Due parti, 20 capitoli – dai primi passi all’addio – il libro, prezioso per i tanti ricordi di prima mano che vi si trovano, è anche il frutto delle memorie familiari che Alessandra Lorito, la nipote di Fred, ha messo a disposizione dell’autore morto l’8 novembre 2019 a Roma. Non mancano gli aneddoti sull’amicizia (per esempio) tra Bongusto e Gaetano Scardocchia, uno dei più grandi giornalisti italiani del 900 e direttore della Stampa dopo essere stato corrispondente del Corriere della Sera dalla Cina poi capo della redazione di Repubblica a New York.
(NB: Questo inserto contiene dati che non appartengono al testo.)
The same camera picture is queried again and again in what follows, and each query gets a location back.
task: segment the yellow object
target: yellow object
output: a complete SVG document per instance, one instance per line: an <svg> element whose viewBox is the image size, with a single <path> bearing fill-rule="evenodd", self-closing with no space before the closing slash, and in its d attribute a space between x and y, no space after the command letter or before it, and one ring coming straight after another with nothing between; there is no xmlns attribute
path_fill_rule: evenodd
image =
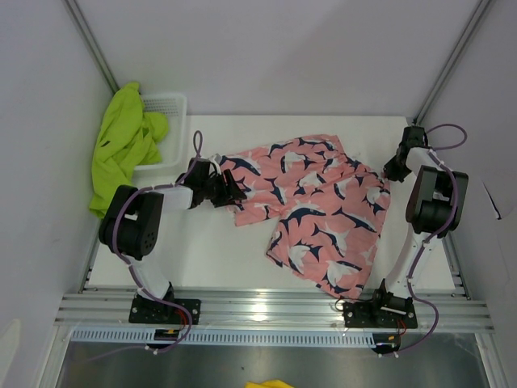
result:
<svg viewBox="0 0 517 388"><path fill-rule="evenodd" d="M254 382L247 382L245 388L294 388L285 382L280 380L270 380L269 382L263 382L262 384L255 384Z"/></svg>
<svg viewBox="0 0 517 388"><path fill-rule="evenodd" d="M116 92L104 113L91 163L94 197L90 211L104 217L116 189L131 185L139 164L162 161L156 143L169 132L167 117L144 112L138 82L130 82Z"/></svg>

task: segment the shark print fabric
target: shark print fabric
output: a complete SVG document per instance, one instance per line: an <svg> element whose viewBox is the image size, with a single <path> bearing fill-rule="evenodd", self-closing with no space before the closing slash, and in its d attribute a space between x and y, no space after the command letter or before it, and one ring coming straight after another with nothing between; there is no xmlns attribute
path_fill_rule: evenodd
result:
<svg viewBox="0 0 517 388"><path fill-rule="evenodd" d="M337 136L312 135L222 157L246 194L235 225L280 217L266 256L334 297L357 298L370 276L389 181L349 158Z"/></svg>

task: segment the black mounting plate
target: black mounting plate
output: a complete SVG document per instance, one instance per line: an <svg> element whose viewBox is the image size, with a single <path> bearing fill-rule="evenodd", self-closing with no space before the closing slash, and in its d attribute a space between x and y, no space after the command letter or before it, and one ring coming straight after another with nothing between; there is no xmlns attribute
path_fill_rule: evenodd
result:
<svg viewBox="0 0 517 388"><path fill-rule="evenodd" d="M408 329L418 327L417 315L414 312L413 305L411 305L407 314L401 315L376 309L372 302L345 302L343 303L343 317L345 318L345 327L402 329L399 321L402 321Z"/></svg>
<svg viewBox="0 0 517 388"><path fill-rule="evenodd" d="M200 299L173 299L171 302L185 307L191 313L193 325L199 323L201 314ZM181 317L176 314L176 310L163 303L136 295L132 300L131 310L129 311L129 323L180 325L182 323Z"/></svg>

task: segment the white table surface
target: white table surface
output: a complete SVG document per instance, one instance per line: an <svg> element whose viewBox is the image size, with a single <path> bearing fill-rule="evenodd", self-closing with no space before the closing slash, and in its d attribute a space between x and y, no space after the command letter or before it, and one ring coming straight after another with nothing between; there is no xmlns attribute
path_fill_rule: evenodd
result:
<svg viewBox="0 0 517 388"><path fill-rule="evenodd" d="M404 117L368 116L190 116L188 147L193 155L192 134L204 135L203 156L229 154L274 141L317 133L338 135L345 152L381 171L395 154L406 127ZM141 178L139 187L167 183L171 177ZM367 288L376 288L386 277L406 238L406 204L414 184L391 183L392 200ZM209 201L188 211L162 215L153 257L174 286L225 289L313 289L288 268L279 268L264 255L277 219L237 228L226 209L214 209ZM127 268L106 246L99 246L90 286L133 285ZM454 283L439 244L422 270L415 287L433 293L450 293Z"/></svg>

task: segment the white plastic basket
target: white plastic basket
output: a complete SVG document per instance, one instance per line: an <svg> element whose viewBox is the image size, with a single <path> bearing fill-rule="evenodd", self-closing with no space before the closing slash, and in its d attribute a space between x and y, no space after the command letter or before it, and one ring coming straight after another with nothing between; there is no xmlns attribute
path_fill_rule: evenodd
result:
<svg viewBox="0 0 517 388"><path fill-rule="evenodd" d="M158 143L162 161L157 164L136 166L135 172L168 171L178 166L183 159L185 149L185 121L187 116L187 97L180 93L161 93L159 95L142 95L146 112L160 112L167 115L169 132Z"/></svg>

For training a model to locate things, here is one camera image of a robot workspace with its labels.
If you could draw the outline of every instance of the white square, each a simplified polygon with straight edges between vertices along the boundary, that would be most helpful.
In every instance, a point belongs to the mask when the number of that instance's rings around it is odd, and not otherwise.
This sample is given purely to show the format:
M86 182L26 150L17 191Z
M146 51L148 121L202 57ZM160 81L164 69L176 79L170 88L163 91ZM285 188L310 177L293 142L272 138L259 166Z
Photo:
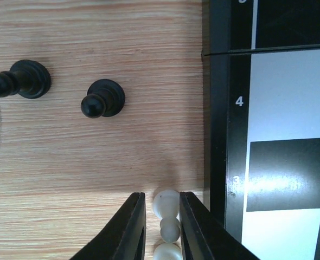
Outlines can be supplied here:
M261 260L314 259L320 209L246 212L242 244Z
M252 55L248 139L320 138L320 50Z

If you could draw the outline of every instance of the black line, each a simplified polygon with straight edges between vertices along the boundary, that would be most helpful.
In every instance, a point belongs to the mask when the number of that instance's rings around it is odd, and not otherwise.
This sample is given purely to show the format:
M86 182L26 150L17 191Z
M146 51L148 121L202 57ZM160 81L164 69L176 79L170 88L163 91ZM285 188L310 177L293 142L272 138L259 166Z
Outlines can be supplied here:
M261 53L280 53L287 51L301 51L301 50L320 50L320 44L318 45L301 45L293 47L272 47L272 48L260 48L254 50L231 50L224 53L211 53L203 54L204 56L213 55L250 55L250 54L261 54Z
M210 211L221 225L225 225L226 210L226 158L228 120L228 78L229 56L210 58L210 82L206 84L206 100L209 97L209 114L206 121L206 162L205 186L210 190Z
M242 241L251 55L230 57L226 230Z

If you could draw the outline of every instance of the black chess pawn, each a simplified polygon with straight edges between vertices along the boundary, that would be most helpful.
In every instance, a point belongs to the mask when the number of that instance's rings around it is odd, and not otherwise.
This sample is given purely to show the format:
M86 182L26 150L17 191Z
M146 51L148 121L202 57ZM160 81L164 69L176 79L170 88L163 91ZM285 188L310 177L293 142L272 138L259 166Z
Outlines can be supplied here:
M21 60L0 73L0 98L19 94L27 99L43 96L52 84L48 70L40 63Z
M112 80L95 81L82 100L80 108L88 118L114 116L124 107L125 93L122 87Z

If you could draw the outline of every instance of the number 4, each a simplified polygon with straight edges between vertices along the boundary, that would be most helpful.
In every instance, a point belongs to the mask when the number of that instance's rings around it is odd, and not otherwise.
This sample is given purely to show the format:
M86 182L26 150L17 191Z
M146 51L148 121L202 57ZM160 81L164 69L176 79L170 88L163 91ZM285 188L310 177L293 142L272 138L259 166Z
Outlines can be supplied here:
M240 96L237 100L236 100L236 105L239 105L240 107L243 106L243 96Z

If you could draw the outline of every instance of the chessboard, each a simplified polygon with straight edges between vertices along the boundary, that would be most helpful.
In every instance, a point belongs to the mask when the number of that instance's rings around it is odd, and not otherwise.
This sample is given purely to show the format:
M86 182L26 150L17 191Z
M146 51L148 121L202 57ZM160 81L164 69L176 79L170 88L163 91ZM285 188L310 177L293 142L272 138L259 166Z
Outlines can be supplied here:
M261 260L320 260L320 1L210 3L206 205Z
Un ex-compagno di scuola di Bongusto, “che ha frequentato a Campobasso il “Mario Pagano”, istituto di insegnanti di grido che dava filo da torcere ha un liceale che aveva in testa più musica e calcio che latinorum”. Ma nel decennale della morte di Scardocchia proprio Tabasso promosse un Memorial intitolato al grande giornalista, al quale Bongusto vuole partecipare cancellando tutti gli impegni presi.

 

Scritto durante il lockdown, questa autobiografia che ora arriva in tutte le librerie e in alcune edicole (oltre a prevedere il formato ebook) diventa il più lungimirante regalo natalizio – nell’anno della pandemia e della messa in discussione dei valori fondanti del Paese –  per quel Molise alla ricerca estenuante di se stesso. Come scrive Michele Colitti nella sua recensione su Il Bene Comune, “Meriterebbe (e avrebbe meritato) ben altri onori Bongusto, ma questo volume, grazie al lavoro prezioso di Giuseppe Tabasso e Tiziano Carozza, può essere il primo passo, importante, per riscoprire e valorizzare l’eredità di un campobassano partito da Via Marconi alla conquista di un pezzo di mondo”.

 

E il mondo l’ha conquistato, Alfredo, senza però mai rinnegare le sue origini. “Campobasso sta a Fred Bongusto come Bologna a Lucio Dalla, Genova a Fabrizio De Andrè o Mina a Cremona” sintetizza con efficacia l’autore. C’è, nel libro, un bel pezzo di Molise e di “cuore”, tratteggiato abilmente attraverso il rapporto dell’artista con la sua Campobasso. Una storia d’amore e nostalgia, controversa come tutte le storie d’amore degne di questa definizione, che ogni molisano dovrebbe conoscere. Adesso si può fare. Buona lettura e grazie, Giuseppe Tabasso.